Exercise -
In the entries below, the lines from the one with "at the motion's" through the one with "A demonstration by" are to be copied exactly; both ends count.

*** Opening of Records to process ***

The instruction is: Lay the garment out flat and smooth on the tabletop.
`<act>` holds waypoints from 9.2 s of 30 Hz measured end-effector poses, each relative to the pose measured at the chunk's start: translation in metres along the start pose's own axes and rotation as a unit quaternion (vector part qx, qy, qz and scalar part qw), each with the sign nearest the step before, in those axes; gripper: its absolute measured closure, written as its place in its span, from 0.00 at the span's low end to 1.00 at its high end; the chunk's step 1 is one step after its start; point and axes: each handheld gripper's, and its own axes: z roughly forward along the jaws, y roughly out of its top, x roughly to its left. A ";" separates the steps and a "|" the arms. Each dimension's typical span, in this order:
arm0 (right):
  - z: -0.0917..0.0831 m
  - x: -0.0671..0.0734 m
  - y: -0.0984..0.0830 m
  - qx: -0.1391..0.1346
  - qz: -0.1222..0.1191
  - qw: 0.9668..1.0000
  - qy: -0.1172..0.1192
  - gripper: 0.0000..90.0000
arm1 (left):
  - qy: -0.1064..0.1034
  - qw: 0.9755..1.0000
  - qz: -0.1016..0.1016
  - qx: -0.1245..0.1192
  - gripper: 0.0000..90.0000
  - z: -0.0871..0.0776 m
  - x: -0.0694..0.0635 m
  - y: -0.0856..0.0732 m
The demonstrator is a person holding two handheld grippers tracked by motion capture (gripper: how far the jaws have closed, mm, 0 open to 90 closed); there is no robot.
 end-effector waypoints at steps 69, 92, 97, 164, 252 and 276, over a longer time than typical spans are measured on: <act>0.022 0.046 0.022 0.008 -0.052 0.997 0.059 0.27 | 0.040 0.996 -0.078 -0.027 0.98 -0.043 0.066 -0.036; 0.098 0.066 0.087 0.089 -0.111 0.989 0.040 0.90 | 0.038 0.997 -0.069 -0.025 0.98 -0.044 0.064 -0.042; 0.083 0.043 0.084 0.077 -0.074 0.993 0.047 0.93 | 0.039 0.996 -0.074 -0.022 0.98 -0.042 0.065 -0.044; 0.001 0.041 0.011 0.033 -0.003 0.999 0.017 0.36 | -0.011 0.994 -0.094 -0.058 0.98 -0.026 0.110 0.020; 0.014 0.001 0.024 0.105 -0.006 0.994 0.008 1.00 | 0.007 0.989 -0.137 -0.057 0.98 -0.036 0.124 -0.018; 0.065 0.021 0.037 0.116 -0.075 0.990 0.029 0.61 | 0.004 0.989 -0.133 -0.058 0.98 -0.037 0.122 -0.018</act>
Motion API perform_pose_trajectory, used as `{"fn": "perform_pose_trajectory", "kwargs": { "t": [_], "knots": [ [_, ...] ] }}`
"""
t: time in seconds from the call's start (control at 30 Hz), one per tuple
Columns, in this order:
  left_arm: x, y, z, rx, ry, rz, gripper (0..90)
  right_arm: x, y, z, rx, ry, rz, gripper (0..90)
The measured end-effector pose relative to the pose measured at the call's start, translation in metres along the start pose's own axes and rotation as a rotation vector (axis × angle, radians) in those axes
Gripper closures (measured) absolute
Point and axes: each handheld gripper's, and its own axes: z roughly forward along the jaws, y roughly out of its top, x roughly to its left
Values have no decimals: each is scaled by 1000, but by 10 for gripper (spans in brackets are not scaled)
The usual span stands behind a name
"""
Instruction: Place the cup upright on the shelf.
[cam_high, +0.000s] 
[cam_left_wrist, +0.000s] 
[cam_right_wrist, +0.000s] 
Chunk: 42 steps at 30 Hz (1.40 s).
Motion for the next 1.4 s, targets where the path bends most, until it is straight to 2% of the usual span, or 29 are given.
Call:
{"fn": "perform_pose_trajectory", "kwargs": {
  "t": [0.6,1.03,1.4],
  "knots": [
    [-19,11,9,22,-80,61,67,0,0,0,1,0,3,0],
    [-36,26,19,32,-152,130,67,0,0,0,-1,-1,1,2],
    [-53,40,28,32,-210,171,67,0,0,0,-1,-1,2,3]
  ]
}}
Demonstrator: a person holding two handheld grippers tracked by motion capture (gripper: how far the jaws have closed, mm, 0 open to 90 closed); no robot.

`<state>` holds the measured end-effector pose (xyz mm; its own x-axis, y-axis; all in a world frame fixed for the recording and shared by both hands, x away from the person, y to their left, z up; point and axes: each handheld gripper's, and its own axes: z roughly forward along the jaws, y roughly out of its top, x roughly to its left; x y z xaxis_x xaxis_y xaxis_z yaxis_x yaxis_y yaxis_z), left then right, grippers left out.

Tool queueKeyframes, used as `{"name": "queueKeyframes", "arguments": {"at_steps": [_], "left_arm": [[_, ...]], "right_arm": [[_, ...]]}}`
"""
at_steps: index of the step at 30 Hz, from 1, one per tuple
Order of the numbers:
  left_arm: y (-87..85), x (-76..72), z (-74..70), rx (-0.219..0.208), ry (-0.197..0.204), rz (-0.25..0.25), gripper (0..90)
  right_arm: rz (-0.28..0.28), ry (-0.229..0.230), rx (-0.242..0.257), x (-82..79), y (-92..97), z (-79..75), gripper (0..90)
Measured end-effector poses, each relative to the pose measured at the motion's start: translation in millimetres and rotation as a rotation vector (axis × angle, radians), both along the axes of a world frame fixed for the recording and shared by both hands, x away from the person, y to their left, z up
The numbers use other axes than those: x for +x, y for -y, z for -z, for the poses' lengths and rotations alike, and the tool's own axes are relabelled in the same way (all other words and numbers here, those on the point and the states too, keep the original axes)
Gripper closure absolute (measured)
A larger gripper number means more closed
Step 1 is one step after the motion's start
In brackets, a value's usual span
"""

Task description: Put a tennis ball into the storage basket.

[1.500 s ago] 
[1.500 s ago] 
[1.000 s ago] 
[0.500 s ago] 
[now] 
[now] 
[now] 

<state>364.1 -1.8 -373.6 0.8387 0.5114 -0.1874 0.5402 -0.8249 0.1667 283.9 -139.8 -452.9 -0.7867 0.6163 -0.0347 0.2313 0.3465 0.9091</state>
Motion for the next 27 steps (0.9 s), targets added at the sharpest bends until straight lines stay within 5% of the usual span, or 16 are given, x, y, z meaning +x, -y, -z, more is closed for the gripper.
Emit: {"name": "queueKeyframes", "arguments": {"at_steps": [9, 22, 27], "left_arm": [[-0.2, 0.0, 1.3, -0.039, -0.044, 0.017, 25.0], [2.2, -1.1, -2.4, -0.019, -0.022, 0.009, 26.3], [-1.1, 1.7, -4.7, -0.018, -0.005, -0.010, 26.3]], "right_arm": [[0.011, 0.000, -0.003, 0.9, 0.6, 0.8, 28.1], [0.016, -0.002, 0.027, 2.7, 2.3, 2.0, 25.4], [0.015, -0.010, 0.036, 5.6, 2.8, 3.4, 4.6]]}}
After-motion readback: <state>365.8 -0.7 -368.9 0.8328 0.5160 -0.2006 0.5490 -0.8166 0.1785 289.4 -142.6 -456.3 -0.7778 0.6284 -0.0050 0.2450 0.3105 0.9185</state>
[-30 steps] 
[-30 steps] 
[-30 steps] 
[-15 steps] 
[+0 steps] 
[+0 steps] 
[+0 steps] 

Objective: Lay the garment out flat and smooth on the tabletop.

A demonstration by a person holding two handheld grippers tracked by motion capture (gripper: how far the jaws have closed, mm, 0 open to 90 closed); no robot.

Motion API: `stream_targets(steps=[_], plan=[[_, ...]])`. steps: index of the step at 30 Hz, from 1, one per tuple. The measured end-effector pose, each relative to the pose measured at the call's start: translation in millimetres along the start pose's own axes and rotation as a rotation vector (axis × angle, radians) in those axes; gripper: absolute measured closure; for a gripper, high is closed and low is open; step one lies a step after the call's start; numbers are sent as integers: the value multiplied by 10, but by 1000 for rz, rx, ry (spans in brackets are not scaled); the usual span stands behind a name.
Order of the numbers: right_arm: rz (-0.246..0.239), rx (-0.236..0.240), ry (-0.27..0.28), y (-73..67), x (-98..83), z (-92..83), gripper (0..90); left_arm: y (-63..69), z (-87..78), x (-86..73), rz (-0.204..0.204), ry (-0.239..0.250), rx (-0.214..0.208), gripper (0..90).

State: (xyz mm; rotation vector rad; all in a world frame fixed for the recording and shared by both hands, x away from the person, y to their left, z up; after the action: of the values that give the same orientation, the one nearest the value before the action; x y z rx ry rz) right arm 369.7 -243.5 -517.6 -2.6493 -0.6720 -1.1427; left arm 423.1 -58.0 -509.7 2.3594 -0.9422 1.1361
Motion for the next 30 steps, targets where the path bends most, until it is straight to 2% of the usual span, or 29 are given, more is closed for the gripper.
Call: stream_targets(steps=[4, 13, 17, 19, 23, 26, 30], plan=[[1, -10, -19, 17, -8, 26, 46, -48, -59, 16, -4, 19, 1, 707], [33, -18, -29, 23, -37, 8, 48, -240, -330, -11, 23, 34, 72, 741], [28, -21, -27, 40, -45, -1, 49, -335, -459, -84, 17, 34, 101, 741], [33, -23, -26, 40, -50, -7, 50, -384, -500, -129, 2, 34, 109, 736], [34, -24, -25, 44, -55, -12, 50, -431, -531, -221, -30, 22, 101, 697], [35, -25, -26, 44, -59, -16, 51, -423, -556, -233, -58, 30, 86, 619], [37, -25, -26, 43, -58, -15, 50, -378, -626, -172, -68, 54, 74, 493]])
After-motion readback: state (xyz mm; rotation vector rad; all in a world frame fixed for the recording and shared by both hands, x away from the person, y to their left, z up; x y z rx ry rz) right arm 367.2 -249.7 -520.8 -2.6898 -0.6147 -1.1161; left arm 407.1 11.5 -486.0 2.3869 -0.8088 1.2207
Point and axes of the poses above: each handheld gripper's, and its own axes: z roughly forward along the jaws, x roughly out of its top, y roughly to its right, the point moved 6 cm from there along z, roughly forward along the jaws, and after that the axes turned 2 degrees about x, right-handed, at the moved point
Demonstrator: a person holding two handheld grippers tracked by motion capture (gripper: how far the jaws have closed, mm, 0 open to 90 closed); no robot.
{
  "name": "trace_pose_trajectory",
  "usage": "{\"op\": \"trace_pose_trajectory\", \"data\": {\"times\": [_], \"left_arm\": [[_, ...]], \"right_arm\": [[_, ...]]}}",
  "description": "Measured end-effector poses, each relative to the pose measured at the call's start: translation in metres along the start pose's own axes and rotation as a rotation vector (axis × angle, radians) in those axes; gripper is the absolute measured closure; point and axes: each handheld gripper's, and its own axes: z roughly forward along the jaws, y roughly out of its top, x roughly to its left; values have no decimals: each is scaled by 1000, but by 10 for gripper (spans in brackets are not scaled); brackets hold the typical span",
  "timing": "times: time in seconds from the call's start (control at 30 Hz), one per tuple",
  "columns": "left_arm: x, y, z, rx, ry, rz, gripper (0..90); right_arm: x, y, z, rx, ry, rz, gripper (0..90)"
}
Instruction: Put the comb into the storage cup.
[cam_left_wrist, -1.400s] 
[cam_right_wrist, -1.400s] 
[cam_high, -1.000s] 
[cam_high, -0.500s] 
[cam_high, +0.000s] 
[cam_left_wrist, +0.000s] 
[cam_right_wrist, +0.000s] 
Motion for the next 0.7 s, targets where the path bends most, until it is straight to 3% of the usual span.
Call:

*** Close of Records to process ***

Solved exercise -
Measured end-effector poses, each relative to the pose measured at the motion's start: translation in millimetres and rotation as a rotation vector (axis × angle, radians), both along the axes of a world frame fixed for the recording and shared by both hands, x away from the person, y to their left, z up
The numbers use other axes than those: x for +x, y for -y, z for -z, for the poses' lengths and rotations alike, and the tool's own axes are relabelled in the same way (all other words and numbers here, those on the point and the states too, keep the original axes)
Gripper closure absolute (measured)
A larger gripper number means more closed
Step 1 is one step after the motion's start
In brackets, a value's usual span
"""

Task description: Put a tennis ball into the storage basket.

[1.500 s ago] 
[1.500 s ago] 
[1.000 s ago] 
[0.500 s ago] 
[now] 
[now] 
[now] 

<state>364.1 -1.8 -373.6 0.8387 0.5114 -0.1874 0.5402 -0.8249 0.1667 283.9 -139.8 -452.9 -0.7867 0.6163 -0.0347 0.2313 0.3465 0.9091</state>
Motion for the next 27 steps (0.9 s), targets added at the sharpest bends until straight lines stay within 5% of the usual span, or 16 are given, x, y, z meaning +x, -y, -z, more is closed for the gripper.
Emit: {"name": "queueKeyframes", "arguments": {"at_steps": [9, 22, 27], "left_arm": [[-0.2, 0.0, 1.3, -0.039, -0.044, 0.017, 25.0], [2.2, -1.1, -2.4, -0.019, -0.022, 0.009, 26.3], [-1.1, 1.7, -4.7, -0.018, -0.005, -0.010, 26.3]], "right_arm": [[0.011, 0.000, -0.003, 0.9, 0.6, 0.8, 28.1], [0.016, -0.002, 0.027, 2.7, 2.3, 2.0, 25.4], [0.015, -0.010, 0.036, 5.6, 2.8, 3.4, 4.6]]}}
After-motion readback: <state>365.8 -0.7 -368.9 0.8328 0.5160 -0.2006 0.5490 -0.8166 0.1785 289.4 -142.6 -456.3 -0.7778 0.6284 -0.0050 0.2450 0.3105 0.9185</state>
[-30 steps] 
[-30 steps] 
[-30 steps] 
[-15 steps] 
[+0 steps] 
[+0 steps] 
[+0 steps] 

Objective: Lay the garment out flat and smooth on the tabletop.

A demonstration by a person holding two handheld grippers tracked by motion capture (gripper: how far the jaws have closed, mm, 0 open to 90 closed); no robot.

No additional output will be given.